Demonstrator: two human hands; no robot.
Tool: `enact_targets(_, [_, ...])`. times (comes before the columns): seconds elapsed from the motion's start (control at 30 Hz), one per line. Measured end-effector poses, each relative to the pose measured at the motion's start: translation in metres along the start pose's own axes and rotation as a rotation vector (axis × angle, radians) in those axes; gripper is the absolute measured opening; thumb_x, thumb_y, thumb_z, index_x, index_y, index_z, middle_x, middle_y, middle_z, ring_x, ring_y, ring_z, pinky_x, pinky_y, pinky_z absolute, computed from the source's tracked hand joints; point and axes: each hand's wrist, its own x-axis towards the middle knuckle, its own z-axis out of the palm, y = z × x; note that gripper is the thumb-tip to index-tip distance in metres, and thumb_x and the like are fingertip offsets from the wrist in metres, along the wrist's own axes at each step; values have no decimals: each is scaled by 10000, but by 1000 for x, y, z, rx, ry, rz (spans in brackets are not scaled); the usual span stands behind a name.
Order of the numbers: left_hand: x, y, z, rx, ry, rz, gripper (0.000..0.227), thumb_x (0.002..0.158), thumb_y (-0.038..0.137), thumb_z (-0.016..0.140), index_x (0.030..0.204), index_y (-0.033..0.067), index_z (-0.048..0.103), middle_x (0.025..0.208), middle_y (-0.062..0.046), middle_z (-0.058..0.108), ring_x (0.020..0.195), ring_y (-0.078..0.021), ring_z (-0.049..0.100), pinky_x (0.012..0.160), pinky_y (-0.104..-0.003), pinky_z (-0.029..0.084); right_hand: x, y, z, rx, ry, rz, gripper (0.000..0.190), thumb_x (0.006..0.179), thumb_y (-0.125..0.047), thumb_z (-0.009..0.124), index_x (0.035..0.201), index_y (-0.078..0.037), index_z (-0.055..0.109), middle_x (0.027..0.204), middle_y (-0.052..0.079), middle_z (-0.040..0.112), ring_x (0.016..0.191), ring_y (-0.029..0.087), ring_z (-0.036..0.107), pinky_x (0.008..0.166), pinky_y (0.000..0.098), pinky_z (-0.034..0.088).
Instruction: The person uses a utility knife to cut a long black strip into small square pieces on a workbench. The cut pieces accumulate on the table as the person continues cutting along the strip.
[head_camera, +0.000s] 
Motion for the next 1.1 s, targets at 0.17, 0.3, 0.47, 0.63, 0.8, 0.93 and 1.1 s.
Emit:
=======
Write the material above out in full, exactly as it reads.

* [Exercise response]:
Demonstrator: two human hands; no robot.
Tool: `enact_targets(_, [_, ...])`. times (comes before the columns): seconds elapsed from the motion's start (control at 30 Hz), one per line. Measured end-effector poses, each relative to the pose measured at the motion's start: translation in metres along the start pose's own axes and rotation as a rotation vector (axis × angle, radians) in those axes; gripper is the absolute measured opening; thumb_x, thumb_y, thumb_z, index_x, index_y, index_z, middle_x, middle_y, middle_z, ring_x, ring_y, ring_z, pinky_x, pinky_y, pinky_z absolute, computed from the source's tracked hand joints; point and axes: each hand's wrist, its own x-axis towards the middle knuckle, its own z-axis out of the palm, y = z × x; note that gripper is the thumb-tip to index-tip distance in metres, and thumb_x and the like are fingertip offsets from the wrist in metres, along the wrist's own axes at each step; values have no decimals: each is scaled by 10000, but by 1000 for x, y, z, rx, ry, rz (spans in brackets are not scaled); the usual span stands behind a name.
Order of the numbers: left_hand: x, y, z, rx, ry, rz, gripper (0.000..0.227), thumb_x (0.002..0.158), thumb_y (-0.038..0.137), thumb_z (-0.016..0.140), index_x (0.030..0.204), index_y (-0.033..0.067), index_z (-0.048..0.103), middle_x (0.025..0.208), middle_y (-0.062..0.046), middle_z (-0.058..0.108), ring_x (0.020..0.195), ring_y (-0.078..0.021), ring_z (-0.049..0.100), pinky_x (0.012..0.160), pinky_y (-0.104..-0.003), pinky_z (-0.029..0.084); right_hand: x, y, z, rx, ry, rz, gripper (0.000..0.190), thumb_x (0.006..0.179), thumb_y (-0.125..0.047), thumb_z (-0.009..0.124), index_x (0.035..0.201), index_y (-0.078..0.037), index_z (-0.055..0.109), middle_x (0.027..0.204), middle_y (-0.052..0.079), middle_z (-0.040..0.112), ring_x (0.016..0.191), ring_y (-0.029..0.087), ring_z (-0.036..0.107), pinky_x (0.008..0.166), pinky_y (0.000..0.098), pinky_z (-0.034..0.088).
Instruction: The person uses a utility knife to cut a long black strip into small square pieces on a workbench. The cut pieces accumulate on the table as the person continues cutting along the strip.
[head_camera, +0.000s] 
Motion for the next 1.1 s, targets at 0.17, 0.3, 0.47, 0.63, 0.8, 0.93 and 1.1 s.
Emit:

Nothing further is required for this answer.